Jiang Kaiyu, Fu Yao, Kelly Jennifer A, Gaffney Patrick M, Holmes Lucy C, Jarvis James N
Department of Pediatrics, University of Buffalo Jacobs School of Medicine and Biomedical Sciences, Buffalo, NY, USA.
Genes and Human Disease Research Program, Oklahoma Medical Research Foundation, Oklahoma City, OK, USA.
bioRxiv. 2023 Sep 14:2023.09.11.557171. doi: 10.1101/2023.09.11.557171.
BACKGROUND/PURPOSE: Knowledge of the 3D genome is essential to elucidate genetic mechanisms driving autoimmune diseases. The 3D genome is distinct for each cell type, and it is uncertain whether cell lines faithfully recapitulate the 3D architecture of primary human cells or whether developmental aspects of the pediatric immune system require use of pediatric samples. We undertook a systematic analysis of B cells and B cell lines to compare 3D genomic features encompassing risk loci for juvenile idiopathic arthritis (JIA), systemic lupus (SLE), and type 1 diabetes (T1D).

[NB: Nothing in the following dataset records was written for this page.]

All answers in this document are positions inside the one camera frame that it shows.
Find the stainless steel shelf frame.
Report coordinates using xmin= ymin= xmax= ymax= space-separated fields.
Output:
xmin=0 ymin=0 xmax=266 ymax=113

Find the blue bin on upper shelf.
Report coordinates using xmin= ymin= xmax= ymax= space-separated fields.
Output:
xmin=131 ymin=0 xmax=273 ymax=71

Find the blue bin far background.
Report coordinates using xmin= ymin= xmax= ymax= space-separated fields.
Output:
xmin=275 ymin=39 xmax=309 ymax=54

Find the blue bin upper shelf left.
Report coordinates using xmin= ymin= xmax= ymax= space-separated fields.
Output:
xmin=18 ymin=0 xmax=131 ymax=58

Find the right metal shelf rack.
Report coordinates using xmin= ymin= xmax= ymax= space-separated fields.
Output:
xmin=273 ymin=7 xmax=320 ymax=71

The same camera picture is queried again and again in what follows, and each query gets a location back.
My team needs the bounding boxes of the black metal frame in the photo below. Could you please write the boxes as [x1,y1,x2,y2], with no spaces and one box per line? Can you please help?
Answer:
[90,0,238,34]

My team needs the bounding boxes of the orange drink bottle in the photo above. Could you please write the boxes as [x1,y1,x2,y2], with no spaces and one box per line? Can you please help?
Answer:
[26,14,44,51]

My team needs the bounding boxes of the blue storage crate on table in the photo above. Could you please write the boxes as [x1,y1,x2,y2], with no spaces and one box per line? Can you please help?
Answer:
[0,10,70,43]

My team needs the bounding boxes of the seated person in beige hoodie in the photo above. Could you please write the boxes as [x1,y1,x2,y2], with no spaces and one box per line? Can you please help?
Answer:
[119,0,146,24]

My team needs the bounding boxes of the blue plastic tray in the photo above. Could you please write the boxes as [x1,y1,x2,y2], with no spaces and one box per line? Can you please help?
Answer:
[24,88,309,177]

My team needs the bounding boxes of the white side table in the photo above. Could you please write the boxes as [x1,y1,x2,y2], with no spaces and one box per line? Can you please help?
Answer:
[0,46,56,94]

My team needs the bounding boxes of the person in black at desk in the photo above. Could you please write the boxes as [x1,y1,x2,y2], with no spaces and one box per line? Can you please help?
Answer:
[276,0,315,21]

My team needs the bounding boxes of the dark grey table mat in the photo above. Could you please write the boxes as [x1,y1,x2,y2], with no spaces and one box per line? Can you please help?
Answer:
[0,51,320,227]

We isolated B cells from healthy individuals, ages 9-17. HiChIP was performed using CTCF antibody, and CTCF peaks were identified. CTCF loops within the pediatric were compared to three datasets: 1) self-called CTCF consensus peaks called within the pediatric samples, 2) ENCODE's publicly available GM12878 CTCF ChIP-seq peaks, and 3) ENCODE's primary B cell CTCF ChIPseq peaks from two adult females. Differential looping was assessed within the pediatric samples and each of the three peak datasets.

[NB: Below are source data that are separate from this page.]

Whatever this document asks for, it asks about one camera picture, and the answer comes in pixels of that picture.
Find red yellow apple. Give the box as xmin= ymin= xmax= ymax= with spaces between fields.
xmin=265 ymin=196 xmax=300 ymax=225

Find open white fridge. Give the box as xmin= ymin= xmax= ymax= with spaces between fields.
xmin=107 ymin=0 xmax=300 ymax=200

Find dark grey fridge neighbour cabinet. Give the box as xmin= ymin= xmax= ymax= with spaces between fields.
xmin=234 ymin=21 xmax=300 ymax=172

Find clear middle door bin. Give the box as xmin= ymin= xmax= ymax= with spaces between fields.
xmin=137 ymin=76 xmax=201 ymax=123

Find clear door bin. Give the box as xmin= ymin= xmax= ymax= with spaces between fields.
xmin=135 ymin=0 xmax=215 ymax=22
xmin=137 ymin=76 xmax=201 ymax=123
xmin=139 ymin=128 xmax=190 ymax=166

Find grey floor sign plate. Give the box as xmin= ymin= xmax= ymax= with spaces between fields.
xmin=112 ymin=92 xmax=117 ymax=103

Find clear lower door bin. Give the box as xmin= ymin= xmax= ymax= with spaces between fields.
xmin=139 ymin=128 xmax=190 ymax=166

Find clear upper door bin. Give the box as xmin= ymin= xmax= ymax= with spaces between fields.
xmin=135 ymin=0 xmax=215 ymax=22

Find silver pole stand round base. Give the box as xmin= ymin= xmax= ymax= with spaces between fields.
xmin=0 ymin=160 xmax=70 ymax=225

The number of consensus peaks called in the pediatric samples was similar to that identified in ENCODE's GM12878 and primary B cell datasets. We observed <1% of loops that demonstrated significantly differential looping between peaks called within the pediatric samples themselves and when called using ENCODE GM12878 peaks . Significant looping differences were even less when comparing loops of the pediatric called peaks to those of the ENCODE primary B cell peaks. When querying loops found in juvenile idiopathic arthritis, type 1 diabetes, or systemic lupus erythematosus risk haplotypes, we observed significant differences in only 2.2%, 1.0%, and 1.3% loops, respectively, when comparing peaks called within the pediatric samples and ENCODE GM12878 dataset. The differences were even less apparent when comparing loops called with the pediatric vs ENCODE adult primary B cell peak datasets.The 3D chromatin architecture in B cells is similar across pediatric, adult, and EBVtransformed cell lines. This conservation of 3D structure includes regions encompassing autoimmune risk haplotypes.
Thus, even for pediatric autoimmune diseases, publicly available adult B cell and cell line datasets may be sufficient for assessing effects exerted in the 3D genomic space.
背景/目的:了解三维基因组对于阐明驱动自身免疫性疾病的遗传机制至关重要。三维基因组在每种细胞类型中都是独特的,目前尚不确定细胞系是否能忠实地重现原代人类细胞的三维结构,也不确定儿科免疫系统的发育方面是否需要使用儿科样本。我们对B细胞和B细胞系进行了系统分析,以比较包含青少年特发性关节炎(JIA)、系统性红斑狼疮(SLE)和1型糖尿病(T1D)风险位点的三维基因组特征。
我们从9至17岁的健康个体中分离出B细胞。使用CTCF抗体进行HiChIP,并鉴定CTCF峰。将儿科样本中的CTCF环与三个数据集进行比较:1)在儿科样本中自行调用的CTCF共有峰,2)ENCODE公开可用的GM12878 CTCF ChIP-seq峰,以及3)来自两名成年女性的ENCODE原代B细胞CTCF ChIPseq峰。在儿科样本和三个峰数据集中的每一个中评估差异环化。
儿科样本中调用的共有峰数量与ENCODE的GM12878和原代B细胞数据集中鉴定的数量相似。我们观察到,在儿科样本自身调用的峰与使用ENCODE GM12878峰调用的峰之间,显示出显著差异环化的环不到1%。将儿科调用峰的环与ENCODE原代B细胞峰的环进行比较时,显著的环化差异甚至更小。当查询在青少年特发性关节炎、1型糖尿病或系统性红斑狼疮风险单倍型中发现的环时,在比较儿科样本中调用的峰与ENCODE GM12878数据集时,我们分别仅在2.2%、1.0%和1.3%的环中观察到显著差异。当比较儿科与ENCODE成年原代B细胞峰数据集调用的环时,差异甚至不太明显。B细胞中的三维染色质结构在儿科、成人和EBV转化的细胞系中相似。这种三维结构的保守性包括包含自身免疫风险单倍型的区域。
因此,即使对于儿科自身免疫性疾病,公开可用的成人B细胞和细胞系数据集可能足以评估在三维基因组空间中发挥的作用。